◆ Try it ◆
Whenever a line of the records below contains the word "above", copy that line.

+++

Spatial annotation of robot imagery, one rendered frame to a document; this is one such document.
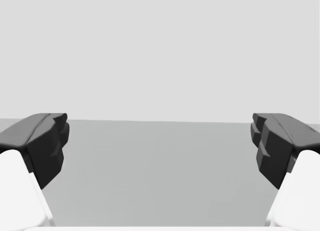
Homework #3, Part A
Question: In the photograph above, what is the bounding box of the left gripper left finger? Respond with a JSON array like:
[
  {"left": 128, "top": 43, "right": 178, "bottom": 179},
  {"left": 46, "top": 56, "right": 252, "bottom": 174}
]
[{"left": 0, "top": 112, "right": 71, "bottom": 228}]

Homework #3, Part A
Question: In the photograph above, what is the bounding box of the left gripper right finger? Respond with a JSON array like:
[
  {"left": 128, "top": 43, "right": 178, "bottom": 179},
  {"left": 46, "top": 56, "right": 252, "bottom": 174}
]
[{"left": 250, "top": 112, "right": 320, "bottom": 228}]

+++

◆ Response to the exercise ◆
Question: In the photograph above, what is the bounding box of the left gripper left finger? Respond with a JSON array like:
Question: In the photograph above, what is the bounding box of the left gripper right finger? Respond with a JSON array like:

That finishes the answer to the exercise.